TASK DESCRIPTION:
Bring together copies of the lines in the data below that contain the word "dark".

Items from a data source
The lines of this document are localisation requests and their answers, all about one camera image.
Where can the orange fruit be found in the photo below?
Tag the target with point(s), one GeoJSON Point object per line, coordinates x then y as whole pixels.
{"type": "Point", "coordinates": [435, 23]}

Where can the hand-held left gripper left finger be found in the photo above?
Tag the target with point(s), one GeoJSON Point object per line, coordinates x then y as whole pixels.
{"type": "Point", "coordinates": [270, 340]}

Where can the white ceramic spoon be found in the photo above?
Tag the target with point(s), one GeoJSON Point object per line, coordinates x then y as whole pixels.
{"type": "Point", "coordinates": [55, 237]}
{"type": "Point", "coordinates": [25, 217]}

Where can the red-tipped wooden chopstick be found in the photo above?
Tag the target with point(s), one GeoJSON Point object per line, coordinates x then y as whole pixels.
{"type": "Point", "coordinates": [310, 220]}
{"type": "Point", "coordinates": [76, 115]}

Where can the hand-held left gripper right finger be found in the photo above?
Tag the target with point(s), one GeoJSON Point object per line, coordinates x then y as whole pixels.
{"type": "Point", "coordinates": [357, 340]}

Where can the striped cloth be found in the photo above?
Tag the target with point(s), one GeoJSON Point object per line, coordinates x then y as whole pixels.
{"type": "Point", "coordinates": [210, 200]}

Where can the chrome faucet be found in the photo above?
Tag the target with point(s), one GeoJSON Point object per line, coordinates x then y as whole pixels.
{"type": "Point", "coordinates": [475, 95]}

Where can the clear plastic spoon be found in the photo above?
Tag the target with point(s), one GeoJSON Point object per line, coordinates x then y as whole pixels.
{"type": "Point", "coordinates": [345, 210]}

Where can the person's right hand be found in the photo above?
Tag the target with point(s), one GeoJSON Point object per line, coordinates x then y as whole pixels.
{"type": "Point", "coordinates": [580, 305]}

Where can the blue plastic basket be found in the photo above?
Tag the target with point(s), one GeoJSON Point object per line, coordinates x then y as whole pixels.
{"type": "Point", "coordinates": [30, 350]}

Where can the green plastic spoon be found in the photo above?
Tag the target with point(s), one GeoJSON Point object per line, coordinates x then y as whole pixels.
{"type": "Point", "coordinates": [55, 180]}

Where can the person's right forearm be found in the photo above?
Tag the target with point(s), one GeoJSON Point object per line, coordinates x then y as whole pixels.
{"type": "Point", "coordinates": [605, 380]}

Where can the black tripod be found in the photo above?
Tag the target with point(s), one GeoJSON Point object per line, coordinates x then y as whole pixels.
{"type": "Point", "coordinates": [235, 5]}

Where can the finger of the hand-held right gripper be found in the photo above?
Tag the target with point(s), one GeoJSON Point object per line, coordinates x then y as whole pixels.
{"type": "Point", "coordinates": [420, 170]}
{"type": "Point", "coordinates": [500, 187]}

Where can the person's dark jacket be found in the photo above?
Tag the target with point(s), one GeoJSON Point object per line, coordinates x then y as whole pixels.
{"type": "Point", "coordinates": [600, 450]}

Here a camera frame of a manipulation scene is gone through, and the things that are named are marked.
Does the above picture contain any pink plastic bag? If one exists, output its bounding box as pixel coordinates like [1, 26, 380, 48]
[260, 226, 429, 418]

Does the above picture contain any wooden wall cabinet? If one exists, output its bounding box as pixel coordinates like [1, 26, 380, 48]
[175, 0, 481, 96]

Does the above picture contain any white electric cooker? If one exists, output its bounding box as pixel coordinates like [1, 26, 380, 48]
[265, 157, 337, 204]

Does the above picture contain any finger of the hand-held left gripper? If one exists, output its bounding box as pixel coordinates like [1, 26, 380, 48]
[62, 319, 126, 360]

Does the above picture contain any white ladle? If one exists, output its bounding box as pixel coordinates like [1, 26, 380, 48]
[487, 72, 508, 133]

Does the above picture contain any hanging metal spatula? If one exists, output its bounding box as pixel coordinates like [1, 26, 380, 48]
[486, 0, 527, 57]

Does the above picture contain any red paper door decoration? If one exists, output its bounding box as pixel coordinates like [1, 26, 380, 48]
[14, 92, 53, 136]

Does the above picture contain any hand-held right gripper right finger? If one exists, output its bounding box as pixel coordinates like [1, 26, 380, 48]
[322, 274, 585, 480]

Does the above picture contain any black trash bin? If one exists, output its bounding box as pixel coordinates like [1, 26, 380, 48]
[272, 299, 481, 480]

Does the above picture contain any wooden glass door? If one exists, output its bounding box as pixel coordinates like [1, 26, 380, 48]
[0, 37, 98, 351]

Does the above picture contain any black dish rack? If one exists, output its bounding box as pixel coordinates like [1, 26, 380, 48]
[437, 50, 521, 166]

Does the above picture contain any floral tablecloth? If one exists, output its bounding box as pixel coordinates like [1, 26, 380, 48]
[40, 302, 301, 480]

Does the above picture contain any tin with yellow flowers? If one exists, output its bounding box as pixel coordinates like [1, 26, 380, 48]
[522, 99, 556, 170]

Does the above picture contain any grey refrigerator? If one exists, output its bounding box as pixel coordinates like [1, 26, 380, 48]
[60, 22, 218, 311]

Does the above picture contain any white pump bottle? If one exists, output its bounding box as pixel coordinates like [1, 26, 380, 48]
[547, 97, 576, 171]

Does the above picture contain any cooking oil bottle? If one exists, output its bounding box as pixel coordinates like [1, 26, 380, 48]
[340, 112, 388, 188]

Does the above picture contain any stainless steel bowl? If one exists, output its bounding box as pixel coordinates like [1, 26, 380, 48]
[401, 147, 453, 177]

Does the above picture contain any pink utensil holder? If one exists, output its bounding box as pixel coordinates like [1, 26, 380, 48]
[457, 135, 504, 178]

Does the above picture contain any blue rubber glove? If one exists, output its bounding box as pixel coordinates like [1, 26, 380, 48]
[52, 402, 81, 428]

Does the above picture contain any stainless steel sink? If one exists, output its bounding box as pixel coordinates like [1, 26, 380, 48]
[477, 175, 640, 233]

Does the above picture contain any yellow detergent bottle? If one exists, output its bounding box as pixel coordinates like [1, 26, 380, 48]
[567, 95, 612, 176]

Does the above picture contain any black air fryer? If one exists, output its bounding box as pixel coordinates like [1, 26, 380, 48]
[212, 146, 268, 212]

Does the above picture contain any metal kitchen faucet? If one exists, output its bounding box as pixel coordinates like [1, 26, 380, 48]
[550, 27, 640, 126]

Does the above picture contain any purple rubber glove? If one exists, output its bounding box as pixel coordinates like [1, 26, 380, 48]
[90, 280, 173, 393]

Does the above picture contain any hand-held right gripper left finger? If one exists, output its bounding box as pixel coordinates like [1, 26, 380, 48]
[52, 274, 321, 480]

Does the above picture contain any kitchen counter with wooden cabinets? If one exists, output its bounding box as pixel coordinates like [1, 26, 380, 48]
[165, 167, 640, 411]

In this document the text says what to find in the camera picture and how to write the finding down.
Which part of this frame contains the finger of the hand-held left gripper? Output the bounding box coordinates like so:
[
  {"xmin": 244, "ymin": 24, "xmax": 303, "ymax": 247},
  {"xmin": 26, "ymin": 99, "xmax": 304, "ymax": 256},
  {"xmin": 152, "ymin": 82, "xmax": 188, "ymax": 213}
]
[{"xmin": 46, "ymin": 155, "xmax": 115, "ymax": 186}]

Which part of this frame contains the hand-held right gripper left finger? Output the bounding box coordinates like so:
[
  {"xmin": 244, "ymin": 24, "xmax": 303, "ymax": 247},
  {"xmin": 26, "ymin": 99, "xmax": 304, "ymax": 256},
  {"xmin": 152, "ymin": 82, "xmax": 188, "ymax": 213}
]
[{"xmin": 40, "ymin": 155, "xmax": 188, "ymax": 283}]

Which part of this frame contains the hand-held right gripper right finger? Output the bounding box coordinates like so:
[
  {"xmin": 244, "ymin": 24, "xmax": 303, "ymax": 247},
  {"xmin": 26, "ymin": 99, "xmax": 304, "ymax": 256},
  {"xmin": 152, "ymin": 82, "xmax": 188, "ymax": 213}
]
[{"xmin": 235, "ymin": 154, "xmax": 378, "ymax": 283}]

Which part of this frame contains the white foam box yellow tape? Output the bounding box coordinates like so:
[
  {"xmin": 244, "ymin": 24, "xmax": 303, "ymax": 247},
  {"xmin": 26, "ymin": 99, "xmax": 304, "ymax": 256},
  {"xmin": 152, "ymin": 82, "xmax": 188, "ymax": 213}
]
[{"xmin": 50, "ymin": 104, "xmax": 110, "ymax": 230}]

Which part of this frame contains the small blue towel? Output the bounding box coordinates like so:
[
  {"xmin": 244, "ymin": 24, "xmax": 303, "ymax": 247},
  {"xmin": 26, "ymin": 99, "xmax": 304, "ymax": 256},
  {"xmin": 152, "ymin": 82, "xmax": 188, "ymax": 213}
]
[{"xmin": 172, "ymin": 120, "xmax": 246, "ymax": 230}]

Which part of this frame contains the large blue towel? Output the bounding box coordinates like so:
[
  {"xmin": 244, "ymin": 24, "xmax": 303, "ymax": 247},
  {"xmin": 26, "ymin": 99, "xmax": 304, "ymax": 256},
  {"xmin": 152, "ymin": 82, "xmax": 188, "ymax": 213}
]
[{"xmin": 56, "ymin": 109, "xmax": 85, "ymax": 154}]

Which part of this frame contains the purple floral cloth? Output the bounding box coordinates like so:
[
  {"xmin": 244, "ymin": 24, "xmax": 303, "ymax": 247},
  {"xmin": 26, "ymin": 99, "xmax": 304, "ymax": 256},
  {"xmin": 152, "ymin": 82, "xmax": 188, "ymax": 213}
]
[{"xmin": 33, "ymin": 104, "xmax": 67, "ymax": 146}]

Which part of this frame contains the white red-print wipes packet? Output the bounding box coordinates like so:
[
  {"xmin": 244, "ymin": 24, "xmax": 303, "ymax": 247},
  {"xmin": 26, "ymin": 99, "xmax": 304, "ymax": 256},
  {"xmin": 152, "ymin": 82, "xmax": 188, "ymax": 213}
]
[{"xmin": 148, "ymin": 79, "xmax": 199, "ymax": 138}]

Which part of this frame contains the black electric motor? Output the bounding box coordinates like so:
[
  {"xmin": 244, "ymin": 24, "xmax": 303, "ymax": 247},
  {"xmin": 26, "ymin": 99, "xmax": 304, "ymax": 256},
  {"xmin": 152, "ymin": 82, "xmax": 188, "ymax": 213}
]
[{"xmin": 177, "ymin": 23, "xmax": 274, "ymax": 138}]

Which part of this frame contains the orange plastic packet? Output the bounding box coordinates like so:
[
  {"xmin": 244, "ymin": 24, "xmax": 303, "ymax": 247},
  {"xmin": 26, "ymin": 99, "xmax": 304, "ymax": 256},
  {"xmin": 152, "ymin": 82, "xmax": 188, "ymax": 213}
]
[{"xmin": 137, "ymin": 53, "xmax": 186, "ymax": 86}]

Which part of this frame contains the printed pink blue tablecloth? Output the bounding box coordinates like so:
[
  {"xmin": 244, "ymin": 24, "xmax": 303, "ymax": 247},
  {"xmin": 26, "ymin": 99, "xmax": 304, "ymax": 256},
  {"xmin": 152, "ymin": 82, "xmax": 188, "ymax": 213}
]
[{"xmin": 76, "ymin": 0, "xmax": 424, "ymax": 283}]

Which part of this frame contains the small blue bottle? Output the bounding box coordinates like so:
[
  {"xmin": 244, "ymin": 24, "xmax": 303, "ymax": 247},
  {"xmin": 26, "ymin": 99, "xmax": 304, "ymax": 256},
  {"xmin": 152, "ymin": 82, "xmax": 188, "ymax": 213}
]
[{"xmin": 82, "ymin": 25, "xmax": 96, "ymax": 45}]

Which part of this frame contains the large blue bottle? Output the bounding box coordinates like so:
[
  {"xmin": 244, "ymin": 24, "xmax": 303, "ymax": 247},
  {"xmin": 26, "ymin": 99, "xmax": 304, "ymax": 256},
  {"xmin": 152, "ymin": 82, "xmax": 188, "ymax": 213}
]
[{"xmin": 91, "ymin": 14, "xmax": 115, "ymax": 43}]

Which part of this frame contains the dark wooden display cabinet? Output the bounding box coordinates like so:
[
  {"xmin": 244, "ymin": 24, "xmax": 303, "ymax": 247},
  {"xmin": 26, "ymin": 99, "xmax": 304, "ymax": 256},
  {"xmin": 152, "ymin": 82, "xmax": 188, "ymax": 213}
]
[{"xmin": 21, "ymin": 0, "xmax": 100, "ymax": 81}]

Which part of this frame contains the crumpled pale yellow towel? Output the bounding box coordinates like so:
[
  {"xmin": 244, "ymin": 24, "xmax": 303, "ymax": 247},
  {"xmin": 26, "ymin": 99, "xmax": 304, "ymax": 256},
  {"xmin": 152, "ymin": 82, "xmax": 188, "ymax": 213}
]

WORKED SOLUTION:
Where can the person's dark jacket be found in the photo above?
Which part of this frame contains the dark wooden display cabinet? Output the bounding box coordinates like so:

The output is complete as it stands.